This was an un-put-downable book for me! I usually take breaks in between reading, but this one book had my attention all throughout that I just couldn't step out even for a brief moment. I was initially hesitant to read this. After having enjoyed Sugar quite a lot, I was afraid if Glorious would meet the high quality benchmark I have come to expect from Bernice McFadden. I needn't have worried. Glorious delivered strongly, with a strong punch in the air, if possible!
Glorious is Easter Bartlett's story, as she battles the racist oppression against African Americans, ever since her sister was raped. Since then, Easter does not stop moving. She comes across a large number of people during her travels as she tries to come into her own self. Glorious is a blend of fact and fiction. It follows the life of Easter as several events of historic importance happen in the backdrop and many eminent people - Marcus Garvey, Langston Hughes, Horace Liveright, Nancy Cunard - cross her paths.
There are several nitty gritty moments in this book. Through Easter's eyes, we witness a lynching by a white mob against a helpless, defenseless pregnant maid, whose only crime was that she was black and that a black man killed a white man a few days ago. That was one of the most powerful scenes I've read in a book, and it felt so real, it made me cry at the terrifying act committed. Why do humans become beasts in the name of color, religion, race, gender or politics? When Easter gets pregnant and opts for abortion, the scene recounted is so vivid that I could see it in my mind's eye.
During Easter's travels, she comes across several memorable people - Rain, who was probably her closest friend, Colin, the man she loved and who loved her, Meredith Tomas, through whom she achieved fame. In addition, a whole new assortment of characters raise their heads. I loved how they had their own small back-stories. I strongly appreciated that they weren't portrayed as faceless extras, but rather as solid people, who wittingly or unwittingly influenced the paths of Easter or the other major characters.
I was shocked to read about Ota Benga
. That almost made me scream and my skin itch. It was horrifying to read that a human being (a Congolese pygmy) was once featured in the NY Bronx Zoo, to promote "the concepts of human evolution and scientific racism", as Wiki says. I found the emotions expressed by most characters very strong and vivid. That also includes the biased and racist opinions held by the government and some characters.

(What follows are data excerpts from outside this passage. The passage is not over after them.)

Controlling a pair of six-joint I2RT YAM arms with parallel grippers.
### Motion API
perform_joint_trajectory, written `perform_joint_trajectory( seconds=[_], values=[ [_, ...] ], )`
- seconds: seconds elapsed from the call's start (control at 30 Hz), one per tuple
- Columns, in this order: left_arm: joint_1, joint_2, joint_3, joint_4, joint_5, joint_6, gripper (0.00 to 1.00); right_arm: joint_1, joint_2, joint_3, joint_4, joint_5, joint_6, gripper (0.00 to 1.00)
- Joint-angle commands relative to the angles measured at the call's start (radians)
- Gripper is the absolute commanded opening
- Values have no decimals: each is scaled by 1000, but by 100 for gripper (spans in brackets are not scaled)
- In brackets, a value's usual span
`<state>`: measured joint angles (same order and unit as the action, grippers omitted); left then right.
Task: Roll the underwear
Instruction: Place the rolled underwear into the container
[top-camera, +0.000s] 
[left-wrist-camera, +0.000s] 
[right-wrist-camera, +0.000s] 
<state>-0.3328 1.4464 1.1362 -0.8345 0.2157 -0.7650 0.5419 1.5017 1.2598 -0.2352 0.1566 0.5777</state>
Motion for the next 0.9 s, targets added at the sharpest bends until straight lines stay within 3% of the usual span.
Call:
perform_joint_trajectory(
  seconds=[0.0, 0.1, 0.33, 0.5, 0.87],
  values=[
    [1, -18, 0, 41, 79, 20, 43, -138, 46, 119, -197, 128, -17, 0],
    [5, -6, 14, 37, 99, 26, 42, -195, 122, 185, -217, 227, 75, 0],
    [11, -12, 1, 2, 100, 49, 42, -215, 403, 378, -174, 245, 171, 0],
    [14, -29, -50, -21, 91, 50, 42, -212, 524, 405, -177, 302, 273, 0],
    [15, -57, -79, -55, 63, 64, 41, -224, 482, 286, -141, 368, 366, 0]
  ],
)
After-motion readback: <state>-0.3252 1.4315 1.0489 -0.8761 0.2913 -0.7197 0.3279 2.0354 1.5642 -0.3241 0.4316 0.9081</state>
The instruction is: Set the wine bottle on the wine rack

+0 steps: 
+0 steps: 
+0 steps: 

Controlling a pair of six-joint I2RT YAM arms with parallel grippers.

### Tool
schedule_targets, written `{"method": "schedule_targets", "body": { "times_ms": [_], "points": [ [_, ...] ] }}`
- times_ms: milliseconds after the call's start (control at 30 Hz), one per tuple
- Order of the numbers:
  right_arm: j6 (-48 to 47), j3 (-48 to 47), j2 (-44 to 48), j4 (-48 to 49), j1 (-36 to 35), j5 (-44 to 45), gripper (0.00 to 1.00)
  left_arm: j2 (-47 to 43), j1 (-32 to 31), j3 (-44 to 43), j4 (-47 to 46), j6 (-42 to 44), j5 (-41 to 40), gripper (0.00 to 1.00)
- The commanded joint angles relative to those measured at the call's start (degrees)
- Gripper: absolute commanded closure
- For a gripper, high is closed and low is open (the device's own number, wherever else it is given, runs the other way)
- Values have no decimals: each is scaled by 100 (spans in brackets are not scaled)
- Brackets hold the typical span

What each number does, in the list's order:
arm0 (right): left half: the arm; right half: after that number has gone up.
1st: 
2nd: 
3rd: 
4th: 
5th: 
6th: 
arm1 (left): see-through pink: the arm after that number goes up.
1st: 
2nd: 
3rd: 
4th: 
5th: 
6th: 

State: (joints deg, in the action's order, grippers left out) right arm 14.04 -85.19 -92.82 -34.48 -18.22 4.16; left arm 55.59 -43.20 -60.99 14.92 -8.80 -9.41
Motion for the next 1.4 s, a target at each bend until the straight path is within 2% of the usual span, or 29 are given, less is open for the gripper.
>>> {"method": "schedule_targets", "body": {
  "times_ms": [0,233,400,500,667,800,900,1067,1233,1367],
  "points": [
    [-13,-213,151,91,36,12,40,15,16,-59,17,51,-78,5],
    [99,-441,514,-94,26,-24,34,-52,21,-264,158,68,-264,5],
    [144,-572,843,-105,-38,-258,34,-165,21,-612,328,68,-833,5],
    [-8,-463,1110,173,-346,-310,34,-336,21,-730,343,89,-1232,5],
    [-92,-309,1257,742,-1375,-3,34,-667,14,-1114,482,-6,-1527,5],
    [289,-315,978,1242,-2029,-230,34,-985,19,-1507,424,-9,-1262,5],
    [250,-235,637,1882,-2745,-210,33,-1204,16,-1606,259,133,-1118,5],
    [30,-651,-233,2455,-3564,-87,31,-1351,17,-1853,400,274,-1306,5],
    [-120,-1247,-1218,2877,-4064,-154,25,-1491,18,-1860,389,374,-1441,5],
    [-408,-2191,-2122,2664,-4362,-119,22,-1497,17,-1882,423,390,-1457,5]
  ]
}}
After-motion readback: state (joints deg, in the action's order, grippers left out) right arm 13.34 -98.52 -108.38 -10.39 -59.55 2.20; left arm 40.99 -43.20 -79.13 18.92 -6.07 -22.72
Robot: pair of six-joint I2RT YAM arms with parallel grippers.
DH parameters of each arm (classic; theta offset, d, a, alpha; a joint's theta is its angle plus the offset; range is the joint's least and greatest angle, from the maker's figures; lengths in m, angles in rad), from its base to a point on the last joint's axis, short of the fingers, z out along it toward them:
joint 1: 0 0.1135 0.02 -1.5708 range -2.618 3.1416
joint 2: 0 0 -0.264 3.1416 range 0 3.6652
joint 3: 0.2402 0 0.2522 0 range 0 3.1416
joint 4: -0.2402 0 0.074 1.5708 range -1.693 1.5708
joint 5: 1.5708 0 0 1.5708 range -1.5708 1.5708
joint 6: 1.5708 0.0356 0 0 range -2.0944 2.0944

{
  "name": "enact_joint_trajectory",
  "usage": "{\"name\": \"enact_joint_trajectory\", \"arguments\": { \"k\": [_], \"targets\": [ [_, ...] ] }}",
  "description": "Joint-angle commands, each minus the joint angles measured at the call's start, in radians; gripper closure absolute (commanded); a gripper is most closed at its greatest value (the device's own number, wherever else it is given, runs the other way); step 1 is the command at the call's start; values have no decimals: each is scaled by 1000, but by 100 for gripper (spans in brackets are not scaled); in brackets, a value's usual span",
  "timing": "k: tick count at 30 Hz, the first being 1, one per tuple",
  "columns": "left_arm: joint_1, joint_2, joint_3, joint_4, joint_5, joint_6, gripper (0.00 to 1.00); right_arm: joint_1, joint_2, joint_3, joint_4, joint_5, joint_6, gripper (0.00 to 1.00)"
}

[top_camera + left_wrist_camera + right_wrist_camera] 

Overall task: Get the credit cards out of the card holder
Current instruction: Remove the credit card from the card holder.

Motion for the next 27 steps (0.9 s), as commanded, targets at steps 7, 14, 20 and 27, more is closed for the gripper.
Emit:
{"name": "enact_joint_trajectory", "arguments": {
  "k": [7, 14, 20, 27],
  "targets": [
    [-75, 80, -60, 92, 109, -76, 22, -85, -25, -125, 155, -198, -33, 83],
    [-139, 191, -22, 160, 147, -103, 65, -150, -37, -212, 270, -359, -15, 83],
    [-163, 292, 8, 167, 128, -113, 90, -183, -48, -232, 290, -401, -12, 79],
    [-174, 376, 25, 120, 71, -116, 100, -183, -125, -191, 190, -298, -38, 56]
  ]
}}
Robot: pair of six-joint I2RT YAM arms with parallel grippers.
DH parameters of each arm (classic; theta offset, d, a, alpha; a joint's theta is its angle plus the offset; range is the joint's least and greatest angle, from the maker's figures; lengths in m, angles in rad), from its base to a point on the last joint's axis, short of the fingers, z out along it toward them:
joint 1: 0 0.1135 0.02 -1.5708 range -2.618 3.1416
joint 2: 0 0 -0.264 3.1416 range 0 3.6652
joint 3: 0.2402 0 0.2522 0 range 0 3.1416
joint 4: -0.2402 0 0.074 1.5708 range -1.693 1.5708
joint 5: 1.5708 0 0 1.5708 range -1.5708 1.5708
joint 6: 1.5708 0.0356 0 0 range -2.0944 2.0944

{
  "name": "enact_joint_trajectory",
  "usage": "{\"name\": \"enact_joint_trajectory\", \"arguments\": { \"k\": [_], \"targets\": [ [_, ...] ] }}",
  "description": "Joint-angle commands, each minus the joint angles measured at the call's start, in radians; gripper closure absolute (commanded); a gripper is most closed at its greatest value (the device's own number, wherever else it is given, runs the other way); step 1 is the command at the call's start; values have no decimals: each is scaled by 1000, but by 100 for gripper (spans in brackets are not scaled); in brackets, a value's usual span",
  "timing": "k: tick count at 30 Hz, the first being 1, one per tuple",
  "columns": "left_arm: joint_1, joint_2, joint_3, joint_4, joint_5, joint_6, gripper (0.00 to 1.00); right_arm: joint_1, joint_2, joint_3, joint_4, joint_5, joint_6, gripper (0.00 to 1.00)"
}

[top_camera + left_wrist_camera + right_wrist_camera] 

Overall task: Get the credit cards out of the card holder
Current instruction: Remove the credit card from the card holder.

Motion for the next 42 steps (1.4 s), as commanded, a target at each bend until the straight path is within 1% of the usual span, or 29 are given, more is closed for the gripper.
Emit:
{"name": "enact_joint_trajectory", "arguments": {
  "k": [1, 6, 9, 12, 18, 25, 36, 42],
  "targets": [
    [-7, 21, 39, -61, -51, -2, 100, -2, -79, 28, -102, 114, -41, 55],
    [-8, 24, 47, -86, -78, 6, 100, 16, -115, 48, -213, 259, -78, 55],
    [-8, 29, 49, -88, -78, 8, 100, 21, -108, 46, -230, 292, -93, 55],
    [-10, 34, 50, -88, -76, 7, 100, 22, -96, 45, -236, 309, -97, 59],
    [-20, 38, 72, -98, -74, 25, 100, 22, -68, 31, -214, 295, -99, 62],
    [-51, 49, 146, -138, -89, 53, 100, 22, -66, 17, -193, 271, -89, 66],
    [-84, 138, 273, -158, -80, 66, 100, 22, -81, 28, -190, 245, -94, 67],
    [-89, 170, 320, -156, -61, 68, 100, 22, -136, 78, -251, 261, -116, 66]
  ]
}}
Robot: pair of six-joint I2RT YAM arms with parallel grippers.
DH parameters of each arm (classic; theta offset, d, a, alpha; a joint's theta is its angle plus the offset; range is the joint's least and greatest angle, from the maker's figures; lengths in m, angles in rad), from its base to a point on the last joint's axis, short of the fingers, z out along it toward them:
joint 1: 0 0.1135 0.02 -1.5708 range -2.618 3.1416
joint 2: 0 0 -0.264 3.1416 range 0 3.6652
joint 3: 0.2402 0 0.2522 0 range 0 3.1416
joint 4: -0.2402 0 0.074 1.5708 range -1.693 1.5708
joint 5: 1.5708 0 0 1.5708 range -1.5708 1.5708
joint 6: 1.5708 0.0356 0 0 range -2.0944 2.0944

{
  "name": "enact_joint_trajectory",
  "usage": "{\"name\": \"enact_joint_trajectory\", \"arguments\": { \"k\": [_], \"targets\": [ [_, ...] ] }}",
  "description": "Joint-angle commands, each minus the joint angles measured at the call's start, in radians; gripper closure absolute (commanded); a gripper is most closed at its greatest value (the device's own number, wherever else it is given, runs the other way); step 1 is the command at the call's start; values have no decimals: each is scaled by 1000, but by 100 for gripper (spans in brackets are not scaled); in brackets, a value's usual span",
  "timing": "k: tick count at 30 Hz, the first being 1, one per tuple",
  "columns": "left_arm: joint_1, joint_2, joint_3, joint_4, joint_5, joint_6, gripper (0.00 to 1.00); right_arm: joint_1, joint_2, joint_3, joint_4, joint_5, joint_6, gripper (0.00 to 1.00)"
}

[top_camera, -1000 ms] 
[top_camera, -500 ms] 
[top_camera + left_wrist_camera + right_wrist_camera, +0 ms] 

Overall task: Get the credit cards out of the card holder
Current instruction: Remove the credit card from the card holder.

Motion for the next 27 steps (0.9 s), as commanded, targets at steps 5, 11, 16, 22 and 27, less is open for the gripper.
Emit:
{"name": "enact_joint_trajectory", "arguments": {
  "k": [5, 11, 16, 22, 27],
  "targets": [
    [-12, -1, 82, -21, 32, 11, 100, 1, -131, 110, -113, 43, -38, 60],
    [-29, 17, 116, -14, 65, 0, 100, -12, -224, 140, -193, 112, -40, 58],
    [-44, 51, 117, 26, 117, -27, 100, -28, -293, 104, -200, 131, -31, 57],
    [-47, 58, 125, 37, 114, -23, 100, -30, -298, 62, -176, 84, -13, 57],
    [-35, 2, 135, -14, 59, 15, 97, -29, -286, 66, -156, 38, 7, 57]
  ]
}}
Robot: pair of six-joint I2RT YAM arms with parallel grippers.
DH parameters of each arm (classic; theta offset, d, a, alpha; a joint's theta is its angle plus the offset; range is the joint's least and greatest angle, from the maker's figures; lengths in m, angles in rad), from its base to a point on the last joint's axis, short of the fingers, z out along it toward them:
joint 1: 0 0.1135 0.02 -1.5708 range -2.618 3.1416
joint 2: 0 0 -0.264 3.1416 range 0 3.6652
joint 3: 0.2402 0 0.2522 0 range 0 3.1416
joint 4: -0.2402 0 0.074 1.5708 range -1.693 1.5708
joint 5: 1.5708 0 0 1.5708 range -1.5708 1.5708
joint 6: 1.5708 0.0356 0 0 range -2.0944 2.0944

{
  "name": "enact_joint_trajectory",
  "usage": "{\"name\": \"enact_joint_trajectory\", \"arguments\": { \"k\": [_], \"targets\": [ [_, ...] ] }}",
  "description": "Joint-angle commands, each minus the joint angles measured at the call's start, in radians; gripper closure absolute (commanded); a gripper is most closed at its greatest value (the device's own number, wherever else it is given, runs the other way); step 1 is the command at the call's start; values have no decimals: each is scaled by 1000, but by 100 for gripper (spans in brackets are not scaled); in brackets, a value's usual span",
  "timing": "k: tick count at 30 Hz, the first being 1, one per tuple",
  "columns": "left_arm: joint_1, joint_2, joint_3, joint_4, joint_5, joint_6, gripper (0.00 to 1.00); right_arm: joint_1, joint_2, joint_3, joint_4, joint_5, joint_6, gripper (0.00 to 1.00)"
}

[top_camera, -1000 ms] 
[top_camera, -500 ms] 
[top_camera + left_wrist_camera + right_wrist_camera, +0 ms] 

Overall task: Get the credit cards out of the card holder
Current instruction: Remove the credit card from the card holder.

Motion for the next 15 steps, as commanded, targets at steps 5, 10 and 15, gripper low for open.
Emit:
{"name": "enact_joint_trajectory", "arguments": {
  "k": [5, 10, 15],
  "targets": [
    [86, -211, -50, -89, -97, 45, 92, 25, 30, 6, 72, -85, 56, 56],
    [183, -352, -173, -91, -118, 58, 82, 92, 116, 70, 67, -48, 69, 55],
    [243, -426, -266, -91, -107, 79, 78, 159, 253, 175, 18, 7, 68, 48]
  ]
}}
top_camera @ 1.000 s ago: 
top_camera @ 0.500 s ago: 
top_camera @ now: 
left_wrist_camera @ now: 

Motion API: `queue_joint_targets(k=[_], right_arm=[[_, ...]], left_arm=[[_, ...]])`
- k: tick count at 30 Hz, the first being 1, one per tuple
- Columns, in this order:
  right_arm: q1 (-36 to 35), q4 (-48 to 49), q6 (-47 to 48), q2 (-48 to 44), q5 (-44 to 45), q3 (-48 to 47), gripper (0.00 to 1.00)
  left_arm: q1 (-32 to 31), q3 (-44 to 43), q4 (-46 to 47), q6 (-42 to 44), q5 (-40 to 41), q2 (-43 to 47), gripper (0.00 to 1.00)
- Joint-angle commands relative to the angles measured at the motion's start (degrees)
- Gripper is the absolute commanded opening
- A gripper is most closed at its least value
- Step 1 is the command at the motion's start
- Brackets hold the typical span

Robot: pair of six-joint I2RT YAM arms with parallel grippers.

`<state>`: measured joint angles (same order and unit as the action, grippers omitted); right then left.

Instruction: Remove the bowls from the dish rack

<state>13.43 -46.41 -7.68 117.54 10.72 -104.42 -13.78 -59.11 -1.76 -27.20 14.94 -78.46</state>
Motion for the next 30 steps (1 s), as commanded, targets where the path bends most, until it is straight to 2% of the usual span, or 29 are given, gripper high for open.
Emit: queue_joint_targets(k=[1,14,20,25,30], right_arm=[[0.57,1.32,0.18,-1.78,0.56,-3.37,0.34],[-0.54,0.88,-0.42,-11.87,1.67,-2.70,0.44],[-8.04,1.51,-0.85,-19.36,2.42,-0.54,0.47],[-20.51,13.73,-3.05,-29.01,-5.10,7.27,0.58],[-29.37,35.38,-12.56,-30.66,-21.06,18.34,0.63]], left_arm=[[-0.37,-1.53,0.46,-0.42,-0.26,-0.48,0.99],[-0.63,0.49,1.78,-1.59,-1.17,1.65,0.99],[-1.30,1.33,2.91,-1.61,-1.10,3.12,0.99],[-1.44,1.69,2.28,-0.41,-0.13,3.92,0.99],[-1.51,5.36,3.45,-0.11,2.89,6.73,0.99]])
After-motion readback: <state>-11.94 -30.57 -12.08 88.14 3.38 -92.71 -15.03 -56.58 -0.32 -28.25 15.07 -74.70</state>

Every day he gathered information on Marcus Garvey and the activities of the UNIA. The U.S. government had labeled Garvey as an anarchist. He was to Negroes what Emma Goldman was to women. Dangerous Emma had called for access to birth control - how dare she suggest a woman be in control of her own reproductive system! And so, too, how dare Marcus Garvey suggest that Negroes develop and maintain their own economic system? How dare he put into their minds that they could return to Africa, form their own government in Liberia, and unite the continent as one massive, indestructible force?
Bernice has a writing style that uses English phrases very cleverly. I fell in love with that style in Sugar, and was thrilled to see the same signature style of writing in this book. Bernice writes in a very direct style without mincing words. There's only so much you can write in 240-odd pages, but Bernice doesn't waste time with what's not important. At the same time, it is not so fast that it leaves you panting. I just wished it was longer. There is so much mentioned in this book that I feel it could have been a little longer. Moreover, there were some characters I was very interested in. Towards the end of the book, I was left wondering about their whereabouts. Much as that was not important to the story, I couldn't help but think about how their fates turned out.
Overall, I strongly recommend this book. There is so much I learned from this book. This was my first experience with the Harlem Renaissance era. Although it isn't an encyclopedia of sorts on this era, there is enough happening for the reader to gauge the mood and beliefs of the time.